**Exercise details**
Determine how many lines of the listing contain the word "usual". The reply is that number alone.
[Start of Attachment]
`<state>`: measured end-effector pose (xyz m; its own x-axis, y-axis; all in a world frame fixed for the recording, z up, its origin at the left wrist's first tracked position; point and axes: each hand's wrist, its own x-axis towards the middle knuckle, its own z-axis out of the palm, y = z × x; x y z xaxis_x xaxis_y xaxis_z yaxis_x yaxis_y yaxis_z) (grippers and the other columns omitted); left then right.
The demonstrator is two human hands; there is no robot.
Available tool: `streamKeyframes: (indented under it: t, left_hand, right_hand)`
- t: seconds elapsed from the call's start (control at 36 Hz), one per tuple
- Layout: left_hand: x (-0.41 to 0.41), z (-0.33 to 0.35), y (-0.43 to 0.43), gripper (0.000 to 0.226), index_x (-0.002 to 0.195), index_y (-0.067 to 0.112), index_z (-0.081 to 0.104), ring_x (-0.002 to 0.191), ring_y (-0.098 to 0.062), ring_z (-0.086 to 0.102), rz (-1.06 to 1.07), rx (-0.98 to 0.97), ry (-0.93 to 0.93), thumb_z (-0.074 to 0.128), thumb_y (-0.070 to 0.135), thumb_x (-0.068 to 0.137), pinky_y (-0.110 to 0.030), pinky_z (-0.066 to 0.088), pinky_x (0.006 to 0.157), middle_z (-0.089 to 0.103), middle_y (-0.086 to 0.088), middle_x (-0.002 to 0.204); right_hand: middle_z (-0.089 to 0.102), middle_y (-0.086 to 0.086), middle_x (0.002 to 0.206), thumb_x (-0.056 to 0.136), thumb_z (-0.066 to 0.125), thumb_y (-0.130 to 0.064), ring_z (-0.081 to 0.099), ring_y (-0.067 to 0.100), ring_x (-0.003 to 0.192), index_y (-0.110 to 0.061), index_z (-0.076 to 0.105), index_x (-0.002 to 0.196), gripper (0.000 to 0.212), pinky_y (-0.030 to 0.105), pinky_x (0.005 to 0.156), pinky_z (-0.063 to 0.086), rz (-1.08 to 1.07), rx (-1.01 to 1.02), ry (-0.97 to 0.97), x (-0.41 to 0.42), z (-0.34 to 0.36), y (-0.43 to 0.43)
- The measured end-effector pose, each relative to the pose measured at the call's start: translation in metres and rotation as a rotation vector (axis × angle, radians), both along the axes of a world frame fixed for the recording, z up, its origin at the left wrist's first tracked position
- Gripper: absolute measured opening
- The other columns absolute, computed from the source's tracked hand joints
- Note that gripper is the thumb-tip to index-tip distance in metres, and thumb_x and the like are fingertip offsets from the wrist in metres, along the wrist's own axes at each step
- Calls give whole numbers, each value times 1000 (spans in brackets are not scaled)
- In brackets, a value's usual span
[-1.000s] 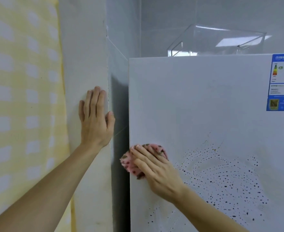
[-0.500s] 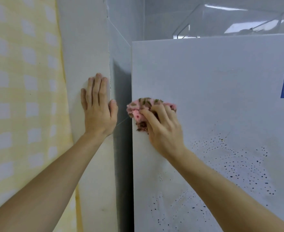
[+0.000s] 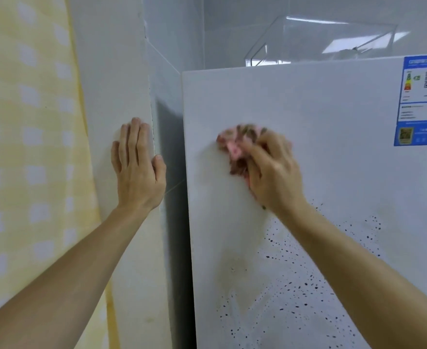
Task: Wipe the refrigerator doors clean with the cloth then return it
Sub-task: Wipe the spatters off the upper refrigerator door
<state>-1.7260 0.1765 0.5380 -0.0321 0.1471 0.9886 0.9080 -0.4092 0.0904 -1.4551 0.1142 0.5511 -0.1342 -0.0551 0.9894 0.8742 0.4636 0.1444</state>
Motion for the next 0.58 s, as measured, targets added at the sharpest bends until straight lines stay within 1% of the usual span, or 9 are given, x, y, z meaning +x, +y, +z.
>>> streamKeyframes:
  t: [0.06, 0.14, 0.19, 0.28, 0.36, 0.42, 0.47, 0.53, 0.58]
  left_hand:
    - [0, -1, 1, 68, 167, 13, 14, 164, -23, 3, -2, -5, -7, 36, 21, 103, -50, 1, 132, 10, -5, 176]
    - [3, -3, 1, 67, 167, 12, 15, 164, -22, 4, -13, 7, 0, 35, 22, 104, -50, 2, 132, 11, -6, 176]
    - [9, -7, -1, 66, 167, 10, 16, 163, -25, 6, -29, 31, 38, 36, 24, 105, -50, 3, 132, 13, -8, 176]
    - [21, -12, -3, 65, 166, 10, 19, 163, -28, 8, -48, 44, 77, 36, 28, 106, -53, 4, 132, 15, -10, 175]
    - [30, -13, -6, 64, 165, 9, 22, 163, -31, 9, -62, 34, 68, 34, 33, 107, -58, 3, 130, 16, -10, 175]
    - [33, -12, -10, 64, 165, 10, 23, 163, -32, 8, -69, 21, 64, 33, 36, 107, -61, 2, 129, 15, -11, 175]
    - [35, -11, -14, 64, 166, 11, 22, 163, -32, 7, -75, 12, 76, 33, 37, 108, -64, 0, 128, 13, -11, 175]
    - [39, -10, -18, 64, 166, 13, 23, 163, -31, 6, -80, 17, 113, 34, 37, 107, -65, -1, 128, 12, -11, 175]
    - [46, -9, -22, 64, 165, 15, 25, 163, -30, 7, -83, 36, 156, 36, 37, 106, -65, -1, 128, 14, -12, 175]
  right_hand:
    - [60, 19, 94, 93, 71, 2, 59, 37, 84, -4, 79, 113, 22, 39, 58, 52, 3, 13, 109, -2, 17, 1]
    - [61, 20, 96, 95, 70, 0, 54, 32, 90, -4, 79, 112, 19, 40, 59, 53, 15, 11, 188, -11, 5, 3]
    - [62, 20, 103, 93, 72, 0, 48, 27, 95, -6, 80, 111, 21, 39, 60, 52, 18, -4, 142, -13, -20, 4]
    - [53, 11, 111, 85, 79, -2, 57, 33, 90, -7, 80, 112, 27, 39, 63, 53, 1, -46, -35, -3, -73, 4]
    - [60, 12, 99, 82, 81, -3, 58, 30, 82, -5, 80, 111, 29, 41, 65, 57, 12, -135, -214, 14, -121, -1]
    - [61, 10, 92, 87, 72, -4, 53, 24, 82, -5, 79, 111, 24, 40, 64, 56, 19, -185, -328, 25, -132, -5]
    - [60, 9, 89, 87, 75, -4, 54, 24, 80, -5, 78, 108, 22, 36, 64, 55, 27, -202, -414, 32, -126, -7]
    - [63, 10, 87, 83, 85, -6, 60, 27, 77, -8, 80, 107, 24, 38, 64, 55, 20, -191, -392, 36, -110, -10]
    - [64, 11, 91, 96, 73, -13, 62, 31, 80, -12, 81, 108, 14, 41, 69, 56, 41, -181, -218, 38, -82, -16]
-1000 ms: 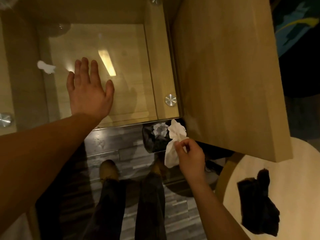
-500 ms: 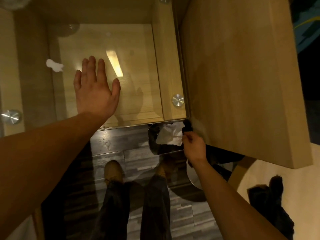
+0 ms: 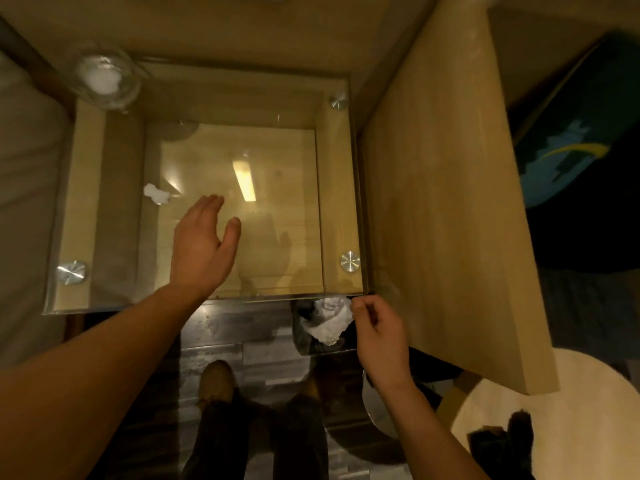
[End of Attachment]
**Solution for this exercise**
2